To study how retinoids promote differentiation and inhibit proliferation of embryonal carcinoma (EC) cells, we have followed their intracellular fate. Retinoic acid (RA) is effectively metabolized to more polar compounds by many EC lines. Unlike RA, retinol is slowly metabolized. Our inability to detect conversion of retinol to RA might indicate that the two retinoids elicit their effects on EC cells in different ways. Retinol added to cultures quickly appears in the nuclear fraction; the proportion associated with nuclei after detergent extraction is initially very low but increases with time. Retinol and RA might be translocated to nuclei by their respective binding proteins [cellular retinol-binding protein (CRBP) and cellular retinoic acid-binding protein (CRABP)]: isolated EC nuclei have specific, independent binding sites for both holoproteins but not their ligands. CRABP cannot be detected in the nucleoplasm of untreated EC cells, but activity is measurable after cells are exposed to RA. Interestingly, incubation with retinol promotes movement of both CRBP and CRABP into the nucleoplasmic fraction. Finally, we have demonstrated that brief exposure to RA dramatically reduces the cloning efficiency of EC cells. Since some cells are unaffected even by lengthy exposures to RA whereas the growth of their progeny is inhibited, we suggest that EC cells can become epigenetically refractory to RA.

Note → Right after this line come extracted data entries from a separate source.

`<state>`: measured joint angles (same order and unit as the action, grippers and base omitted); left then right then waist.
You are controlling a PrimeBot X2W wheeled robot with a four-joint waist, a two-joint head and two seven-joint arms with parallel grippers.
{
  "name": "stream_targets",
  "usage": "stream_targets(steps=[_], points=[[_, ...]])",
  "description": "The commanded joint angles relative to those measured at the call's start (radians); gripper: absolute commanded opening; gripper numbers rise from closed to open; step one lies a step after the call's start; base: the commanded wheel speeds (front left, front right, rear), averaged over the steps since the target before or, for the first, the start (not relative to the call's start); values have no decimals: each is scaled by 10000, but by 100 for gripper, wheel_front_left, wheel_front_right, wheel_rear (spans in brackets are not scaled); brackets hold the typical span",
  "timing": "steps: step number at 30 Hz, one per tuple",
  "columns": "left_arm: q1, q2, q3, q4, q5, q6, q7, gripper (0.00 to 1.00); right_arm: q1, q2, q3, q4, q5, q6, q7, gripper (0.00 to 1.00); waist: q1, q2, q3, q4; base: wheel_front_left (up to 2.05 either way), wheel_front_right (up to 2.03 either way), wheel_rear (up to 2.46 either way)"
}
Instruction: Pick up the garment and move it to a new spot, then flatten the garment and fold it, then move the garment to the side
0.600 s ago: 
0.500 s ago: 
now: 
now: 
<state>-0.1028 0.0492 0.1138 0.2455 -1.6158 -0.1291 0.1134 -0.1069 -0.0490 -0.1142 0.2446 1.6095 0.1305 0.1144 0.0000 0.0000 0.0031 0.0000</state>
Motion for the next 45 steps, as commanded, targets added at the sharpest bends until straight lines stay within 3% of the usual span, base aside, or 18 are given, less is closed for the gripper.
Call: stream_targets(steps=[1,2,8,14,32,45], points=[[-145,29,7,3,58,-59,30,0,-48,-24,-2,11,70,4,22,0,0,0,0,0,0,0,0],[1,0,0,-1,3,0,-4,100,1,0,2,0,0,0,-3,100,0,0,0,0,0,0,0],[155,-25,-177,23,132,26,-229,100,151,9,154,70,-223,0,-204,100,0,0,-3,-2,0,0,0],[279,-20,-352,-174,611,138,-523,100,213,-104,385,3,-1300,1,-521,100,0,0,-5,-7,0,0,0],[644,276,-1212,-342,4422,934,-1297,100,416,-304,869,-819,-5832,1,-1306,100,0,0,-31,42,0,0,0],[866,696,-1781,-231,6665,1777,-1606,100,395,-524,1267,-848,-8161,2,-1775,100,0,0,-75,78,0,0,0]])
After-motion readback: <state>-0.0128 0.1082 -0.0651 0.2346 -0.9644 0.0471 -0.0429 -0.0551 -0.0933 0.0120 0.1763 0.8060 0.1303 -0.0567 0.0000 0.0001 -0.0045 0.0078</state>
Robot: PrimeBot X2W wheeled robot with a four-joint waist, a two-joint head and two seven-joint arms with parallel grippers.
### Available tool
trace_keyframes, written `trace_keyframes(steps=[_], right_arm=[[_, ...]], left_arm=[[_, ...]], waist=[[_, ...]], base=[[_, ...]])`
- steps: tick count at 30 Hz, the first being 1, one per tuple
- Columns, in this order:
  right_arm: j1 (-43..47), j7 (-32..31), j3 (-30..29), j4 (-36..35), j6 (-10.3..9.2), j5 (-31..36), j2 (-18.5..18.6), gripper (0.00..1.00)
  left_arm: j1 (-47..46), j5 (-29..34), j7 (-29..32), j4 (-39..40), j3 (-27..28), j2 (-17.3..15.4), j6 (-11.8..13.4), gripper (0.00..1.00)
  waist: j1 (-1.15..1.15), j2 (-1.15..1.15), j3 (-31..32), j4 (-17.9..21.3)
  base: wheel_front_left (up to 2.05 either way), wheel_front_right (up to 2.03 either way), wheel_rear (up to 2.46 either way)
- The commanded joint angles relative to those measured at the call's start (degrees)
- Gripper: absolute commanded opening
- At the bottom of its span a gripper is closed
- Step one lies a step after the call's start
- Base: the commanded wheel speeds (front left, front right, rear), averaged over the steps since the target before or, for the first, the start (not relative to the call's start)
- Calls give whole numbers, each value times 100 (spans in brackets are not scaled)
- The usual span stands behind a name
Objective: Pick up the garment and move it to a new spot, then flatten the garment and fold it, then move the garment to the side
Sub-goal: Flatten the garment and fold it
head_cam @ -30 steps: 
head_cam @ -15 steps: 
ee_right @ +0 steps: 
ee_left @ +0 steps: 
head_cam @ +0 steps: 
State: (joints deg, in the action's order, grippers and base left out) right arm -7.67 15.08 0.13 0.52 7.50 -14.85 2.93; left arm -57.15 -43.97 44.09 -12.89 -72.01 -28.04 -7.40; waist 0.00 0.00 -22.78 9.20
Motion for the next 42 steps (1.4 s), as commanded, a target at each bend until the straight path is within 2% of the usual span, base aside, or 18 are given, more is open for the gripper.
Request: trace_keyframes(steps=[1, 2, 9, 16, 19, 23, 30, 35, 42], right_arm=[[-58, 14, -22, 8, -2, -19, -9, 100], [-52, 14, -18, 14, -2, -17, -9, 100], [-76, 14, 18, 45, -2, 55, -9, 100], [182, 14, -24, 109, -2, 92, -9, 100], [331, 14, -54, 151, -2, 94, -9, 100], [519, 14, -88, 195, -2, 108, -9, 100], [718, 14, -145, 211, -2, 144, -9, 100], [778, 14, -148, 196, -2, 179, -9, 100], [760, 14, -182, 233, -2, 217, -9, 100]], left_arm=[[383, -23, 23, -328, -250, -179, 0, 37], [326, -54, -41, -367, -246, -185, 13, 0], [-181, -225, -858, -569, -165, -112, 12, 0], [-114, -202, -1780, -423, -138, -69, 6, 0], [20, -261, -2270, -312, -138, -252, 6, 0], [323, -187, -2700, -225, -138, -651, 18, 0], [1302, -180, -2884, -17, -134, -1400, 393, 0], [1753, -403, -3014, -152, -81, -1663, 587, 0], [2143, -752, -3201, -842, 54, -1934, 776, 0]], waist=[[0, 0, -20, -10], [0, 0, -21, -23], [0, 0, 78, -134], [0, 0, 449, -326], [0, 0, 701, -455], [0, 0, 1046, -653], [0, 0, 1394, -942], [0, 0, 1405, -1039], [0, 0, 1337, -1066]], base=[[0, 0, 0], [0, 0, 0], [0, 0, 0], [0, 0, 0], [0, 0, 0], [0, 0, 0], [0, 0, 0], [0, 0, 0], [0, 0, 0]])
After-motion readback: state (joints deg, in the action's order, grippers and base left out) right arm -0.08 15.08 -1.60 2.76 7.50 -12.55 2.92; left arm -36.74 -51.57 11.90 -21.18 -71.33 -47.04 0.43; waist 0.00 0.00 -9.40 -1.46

为了研究维甲酸如何促进胚胎癌细胞(EC)的分化并抑制其增殖,我们追踪了它们在细胞内的命运。许多EC细胞系可将视黄酸(RA)有效地代谢为极性更强的化合物。与RA不同,视黄醇代谢缓慢。我们无法检测到视黄醇向RA的转化,这可能表明这两种维甲酸以不同方式对EC细胞发挥作用。添加到培养物中的视黄醇很快出现在细胞核部分;去污剂提取后与细胞核相关的比例最初非常低,但随时间增加。视黄醇和RA可能通过它们各自的结合蛋白[细胞视黄醇结合蛋白(CRBP)和细胞视黄酸结合蛋白(CRABP)]转运到细胞核:分离的EC细胞核对两种全蛋白都有特异性、独立的结合位点,但对其配体没有。在未处理的EC细胞核质中检测不到CRABP,但细胞暴露于RA后可检测到其活性。有趣的是,用视黄醇孵育可促进CRBP和CRABP向核质部分移动。最后,我们证明短暂暴露于RA会显著降低EC细胞的克隆效率。由于有些细胞即使长时间暴露于RA也不受影响,而其后代的生长却受到抑制,我们认为EC细胞可能会在表观遗传上对RA产生抗性。